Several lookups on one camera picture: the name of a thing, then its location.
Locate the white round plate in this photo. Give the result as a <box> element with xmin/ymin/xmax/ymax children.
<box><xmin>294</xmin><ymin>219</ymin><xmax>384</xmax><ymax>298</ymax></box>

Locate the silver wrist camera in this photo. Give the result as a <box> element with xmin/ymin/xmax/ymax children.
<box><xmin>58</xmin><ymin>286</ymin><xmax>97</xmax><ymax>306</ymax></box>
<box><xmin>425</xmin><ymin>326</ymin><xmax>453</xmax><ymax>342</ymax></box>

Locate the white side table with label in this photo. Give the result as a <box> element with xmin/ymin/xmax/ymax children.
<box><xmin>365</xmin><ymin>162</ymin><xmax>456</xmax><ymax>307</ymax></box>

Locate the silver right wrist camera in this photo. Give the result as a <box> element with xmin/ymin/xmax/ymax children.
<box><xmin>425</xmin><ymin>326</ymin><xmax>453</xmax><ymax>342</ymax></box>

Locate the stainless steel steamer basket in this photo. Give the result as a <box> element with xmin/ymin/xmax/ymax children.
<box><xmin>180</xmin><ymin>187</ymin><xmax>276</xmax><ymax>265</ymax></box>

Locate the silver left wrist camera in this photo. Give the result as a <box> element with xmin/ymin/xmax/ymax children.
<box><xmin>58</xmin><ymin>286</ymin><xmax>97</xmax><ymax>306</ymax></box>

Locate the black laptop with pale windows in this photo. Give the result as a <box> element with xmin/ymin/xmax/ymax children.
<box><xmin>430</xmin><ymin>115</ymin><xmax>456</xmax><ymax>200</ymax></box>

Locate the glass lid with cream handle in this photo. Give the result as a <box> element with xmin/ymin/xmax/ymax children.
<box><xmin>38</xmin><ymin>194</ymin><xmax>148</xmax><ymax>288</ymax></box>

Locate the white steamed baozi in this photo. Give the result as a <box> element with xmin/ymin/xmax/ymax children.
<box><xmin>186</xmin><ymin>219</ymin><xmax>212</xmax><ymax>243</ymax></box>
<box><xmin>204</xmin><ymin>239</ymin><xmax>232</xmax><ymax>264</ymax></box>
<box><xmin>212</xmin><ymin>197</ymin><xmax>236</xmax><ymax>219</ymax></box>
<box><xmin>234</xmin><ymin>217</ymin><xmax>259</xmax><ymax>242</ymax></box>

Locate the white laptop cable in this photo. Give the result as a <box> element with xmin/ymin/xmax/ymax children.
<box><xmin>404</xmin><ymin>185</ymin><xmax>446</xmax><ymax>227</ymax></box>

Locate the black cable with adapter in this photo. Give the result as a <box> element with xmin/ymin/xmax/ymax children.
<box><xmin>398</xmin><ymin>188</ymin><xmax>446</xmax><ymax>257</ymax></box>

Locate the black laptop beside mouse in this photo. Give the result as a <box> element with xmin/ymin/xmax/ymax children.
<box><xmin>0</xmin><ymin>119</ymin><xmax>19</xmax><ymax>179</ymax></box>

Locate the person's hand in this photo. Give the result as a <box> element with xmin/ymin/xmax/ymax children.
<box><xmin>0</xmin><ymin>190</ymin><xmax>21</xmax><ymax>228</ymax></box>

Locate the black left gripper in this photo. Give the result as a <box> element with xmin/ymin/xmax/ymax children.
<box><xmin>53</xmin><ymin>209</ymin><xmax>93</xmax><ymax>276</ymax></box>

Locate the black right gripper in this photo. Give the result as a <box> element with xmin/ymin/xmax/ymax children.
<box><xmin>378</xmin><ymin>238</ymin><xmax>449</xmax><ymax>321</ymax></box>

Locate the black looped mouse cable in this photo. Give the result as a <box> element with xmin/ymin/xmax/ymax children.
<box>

● ● ● ● ●

Task objective:
What you give back must be the stretch above, starting at the line with "Locate the silver wrist" and ending at the line with "Locate the black laptop with", copied exactly.

Result for this exercise:
Locate the silver wrist camera in this photo. Give the result as a <box> element with xmin/ymin/xmax/ymax children.
<box><xmin>58</xmin><ymin>286</ymin><xmax>97</xmax><ymax>306</ymax></box>
<box><xmin>425</xmin><ymin>326</ymin><xmax>453</xmax><ymax>342</ymax></box>

Locate the white side table with label in this photo. Give the result as a <box> element with xmin/ymin/xmax/ymax children.
<box><xmin>365</xmin><ymin>162</ymin><xmax>456</xmax><ymax>307</ymax></box>

Locate the silver right wrist camera in this photo. Give the result as a <box> element with xmin/ymin/xmax/ymax children.
<box><xmin>425</xmin><ymin>326</ymin><xmax>453</xmax><ymax>342</ymax></box>

Locate the stainless steel steamer basket in this photo. Give the result as a <box> element with xmin/ymin/xmax/ymax children.
<box><xmin>180</xmin><ymin>187</ymin><xmax>276</xmax><ymax>265</ymax></box>

Locate the silver left wrist camera in this photo. Give the result as a <box> element with xmin/ymin/xmax/ymax children.
<box><xmin>58</xmin><ymin>286</ymin><xmax>97</xmax><ymax>306</ymax></box>

Locate the black laptop with pale windows in this photo. Give the result as a <box> element with xmin/ymin/xmax/ymax children.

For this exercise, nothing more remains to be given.